## Exercise directions:
Transcribe precisely those lines of the listing that fall between the line containing "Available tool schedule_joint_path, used" and the last line, inclusive of both.

## Data shown:

====

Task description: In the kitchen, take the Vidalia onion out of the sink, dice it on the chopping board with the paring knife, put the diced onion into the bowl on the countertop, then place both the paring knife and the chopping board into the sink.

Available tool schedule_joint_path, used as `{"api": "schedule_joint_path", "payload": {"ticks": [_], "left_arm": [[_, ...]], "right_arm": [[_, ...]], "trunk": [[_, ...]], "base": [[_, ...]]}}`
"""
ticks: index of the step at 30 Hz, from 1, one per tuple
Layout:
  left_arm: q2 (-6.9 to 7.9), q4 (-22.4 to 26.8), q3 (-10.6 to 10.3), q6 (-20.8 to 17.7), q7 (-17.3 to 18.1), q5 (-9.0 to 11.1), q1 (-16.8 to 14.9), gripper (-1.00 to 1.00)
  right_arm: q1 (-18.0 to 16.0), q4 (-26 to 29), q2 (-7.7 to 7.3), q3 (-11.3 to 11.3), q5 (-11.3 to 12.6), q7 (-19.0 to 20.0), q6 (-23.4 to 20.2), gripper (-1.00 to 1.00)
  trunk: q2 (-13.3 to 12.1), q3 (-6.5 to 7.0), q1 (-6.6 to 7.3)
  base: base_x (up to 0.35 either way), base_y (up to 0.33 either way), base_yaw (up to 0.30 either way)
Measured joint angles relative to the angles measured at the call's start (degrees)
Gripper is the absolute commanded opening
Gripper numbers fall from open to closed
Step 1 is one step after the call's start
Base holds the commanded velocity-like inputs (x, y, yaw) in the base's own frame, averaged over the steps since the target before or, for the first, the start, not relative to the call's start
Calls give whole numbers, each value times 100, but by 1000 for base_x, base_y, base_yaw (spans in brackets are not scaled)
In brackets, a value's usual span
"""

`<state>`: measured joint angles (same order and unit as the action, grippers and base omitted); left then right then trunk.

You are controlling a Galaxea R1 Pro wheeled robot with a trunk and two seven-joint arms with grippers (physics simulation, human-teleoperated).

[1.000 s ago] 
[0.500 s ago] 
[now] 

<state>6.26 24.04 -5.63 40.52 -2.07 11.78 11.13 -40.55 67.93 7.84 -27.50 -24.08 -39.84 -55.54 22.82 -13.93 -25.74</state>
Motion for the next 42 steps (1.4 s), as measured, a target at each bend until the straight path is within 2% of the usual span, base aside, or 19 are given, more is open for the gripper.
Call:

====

## Exercise solution:
Available tool schedule_joint_path, used as `{"api": "schedule_joint_path", "payload": {"ticks": [_], "left_arm": [[_, ...]], "right_arm": [[_, ...]], "trunk": [[_, ...]], "base": [[_, ...]]}}`
"""
ticks: index of the step at 30 Hz, from 1, one per tuple
Layout:
  left_arm: q2 (-6.9 to 7.9), q4 (-22.4 to 26.8), q3 (-10.6 to 10.3), q6 (-20.8 to 17.7), q7 (-17.3 to 18.1), q5 (-9.0 to 11.1), q1 (-16.8 to 14.9), gripper (-1.00 to 1.00)
  right_arm: q1 (-18.0 to 16.0), q4 (-26 to 29), q2 (-7.7 to 7.3), q3 (-11.3 to 11.3), q5 (-11.3 to 12.6), q7 (-19.0 to 20.0), q6 (-23.4 to 20.2), gripper (-1.00 to 1.00)
  trunk: q2 (-13.3 to 12.1), q3 (-6.5 to 7.0), q1 (-6.6 to 7.3)
  base: base_x (up to 0.35 either way), base_y (up to 0.33 either way), base_yaw (up to 0.30 either way)
Measured joint angles relative to the angles measured at the call's start (degrees)
Gripper is the absolute commanded opening
Gripper numbers fall from open to closed
Step 1 is one step after the call's start
Base holds the commanded velocity-like inputs (x, y, yaw) in the base's own frame, averaged over the steps since the target before or, for the first, the start, not relative to the call's start
Calls give whole numbers, each value times 100, but by 1000 for base_x, base_y, base_yaw (spans in brackets are not scaled)
In brackets, a value's usual span
"""

`<state>`: measured joint angles (same order and unit as the action, grippers and base omitted); left then right then trunk.

You are controlling a Galaxea R1 Pro wheeled robot with a trunk and two seven-joint arms with grippers (physics simulation, human-teleoperated).

[1.000 s ago] 
[0.500 s ago] 
[now] 

<state>6.26 24.04 -5.63 40.52 -2.07 11.78 11.13 -40.55 67.93 7.84 -27.50 -24.08 -39.84 -55.54 22.82 -13.93 -25.74</state>
Motion for the next 42 steps (1.4 s), as measured, a target at each bend until the straight path is within 2% of the usual span, base aside, or 19 are given, more is open for the gripper.
Call:

The exercise requires no further work.